Delivering a more prosperous and resilient New Zealand economy will require the government to play several crucial and complementary roles in the labour market across businesses, central and local government, Māori and communities. This includes setting clear objectives, working collaboratively across portfolios and taking a forward-looking approach to regulatory settings and investments.

Our targets

To improve outcomes for New Zealanders in health, education, law and order, work, housing and the environment, the Government has identified 9 targets in a range of areas that support the economy and population. Several of these targets, outlined below, directly influence the labour market.


Headline target

Fifty thousand fewer people on the Jobseeker Support benefit by 2030

The Government’s focus on reducing benefit dependency is about supporting people into work – so that New Zealanders can reap the independence and opportunities that come from work, helping families break out the vicious cycles of inter-generational welfare dependence.

Connections to other key Government targets

Increased student attendance

80% of students are present for more than 90% of the term by 2030.

Attendance is the first step in accessing learning, achieving education success and improving wellbeing and lifelong outcomes (including employment).

More students at expected curriculum levels

80% of Year 8 students at or above the expected curriculum level for their age in reading, writing and maths by December 2030.

Literacy and numeracy are the foundation of all learning. Mastering the basics will set children and young people up for success, meaning they will leave school equipped with the knowledge and skills needed to achieve their potential.

Fewer people in emergency housing

75% fewer households in emergency housing by 2030.

Stable and secure housing reduce the long-term social and financial cost on people from living in emergency housing for long periods. It can help improve outcomes for health, education, employment and the wider community.


This Government’s work will enable New Zealand to become wealthier, support our people to earn more and live better, and create strong foundations for future generations to succeed.

This Employment Action Plan sets out what we will do to lift labour market outcomes, which are key to achieving the Government’s targets and getting results for New Zealand

This Employment Action Plan is about getting more New Zealanders into work, improving labour market outcomes for everyone and supporting us to achieve our targets. It sets clear goals and expectations and takes a long-term approach to labour market settings and investments. It requires all of us to make the most of the opportunities we have so that we can maximise the potential that every New Zealander has to offer.

New Zealand’s challenges are a mix of structural and cyclical issues. This Employment Action Plan focusses on key actions that will make a difference: ensuring young people get an education that sets them up for success, supporting people into work, helping families deal with the cost of living, responding to the workforce needs of industries and communities to enable businesses to thrive, and delivering on the priorities we’ve set.

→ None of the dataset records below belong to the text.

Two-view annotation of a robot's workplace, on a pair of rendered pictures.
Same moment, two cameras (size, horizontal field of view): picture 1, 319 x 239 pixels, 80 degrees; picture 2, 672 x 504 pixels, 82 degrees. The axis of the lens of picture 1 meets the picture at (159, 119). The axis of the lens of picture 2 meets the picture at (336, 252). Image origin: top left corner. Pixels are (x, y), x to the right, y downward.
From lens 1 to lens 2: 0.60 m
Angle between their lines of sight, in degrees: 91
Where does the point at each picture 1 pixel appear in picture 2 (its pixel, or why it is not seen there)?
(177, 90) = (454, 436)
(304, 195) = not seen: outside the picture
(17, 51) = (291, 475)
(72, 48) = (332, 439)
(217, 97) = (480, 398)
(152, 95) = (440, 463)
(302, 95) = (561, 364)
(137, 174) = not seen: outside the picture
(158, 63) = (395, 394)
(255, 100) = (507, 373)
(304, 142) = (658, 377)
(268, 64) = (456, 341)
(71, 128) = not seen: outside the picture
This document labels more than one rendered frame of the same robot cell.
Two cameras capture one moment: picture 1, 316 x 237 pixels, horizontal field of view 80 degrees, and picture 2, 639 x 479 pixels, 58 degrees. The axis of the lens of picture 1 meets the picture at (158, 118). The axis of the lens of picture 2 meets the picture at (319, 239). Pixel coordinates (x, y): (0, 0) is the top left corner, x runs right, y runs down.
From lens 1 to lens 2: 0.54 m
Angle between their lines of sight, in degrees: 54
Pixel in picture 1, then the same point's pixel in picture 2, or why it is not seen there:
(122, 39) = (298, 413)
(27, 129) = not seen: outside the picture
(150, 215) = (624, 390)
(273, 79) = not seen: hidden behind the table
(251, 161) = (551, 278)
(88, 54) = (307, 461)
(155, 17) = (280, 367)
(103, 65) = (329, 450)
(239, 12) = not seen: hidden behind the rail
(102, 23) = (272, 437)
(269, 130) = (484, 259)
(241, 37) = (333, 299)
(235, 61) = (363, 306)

The vision and goals in this plan directly link to improving skills and employment outcomes and meeting workforce needs. It recognises that there are strong dependencies and relationships across government, with actions being undertaken through 5 core Labour Market Ministers Group portfolios: Social Development and Employment, Education, Tertiary Education and Skills, Regional Development and Immigration.

By working together, the government is better at problem-solving and gets better outcomes. For example, work to support students to achieve at higher levels enables them to get jobs and to make the most of access to training and upskilling. This then means that people can better support their families in the regions they live and the sectors they work in, and support future generations to higher achievements.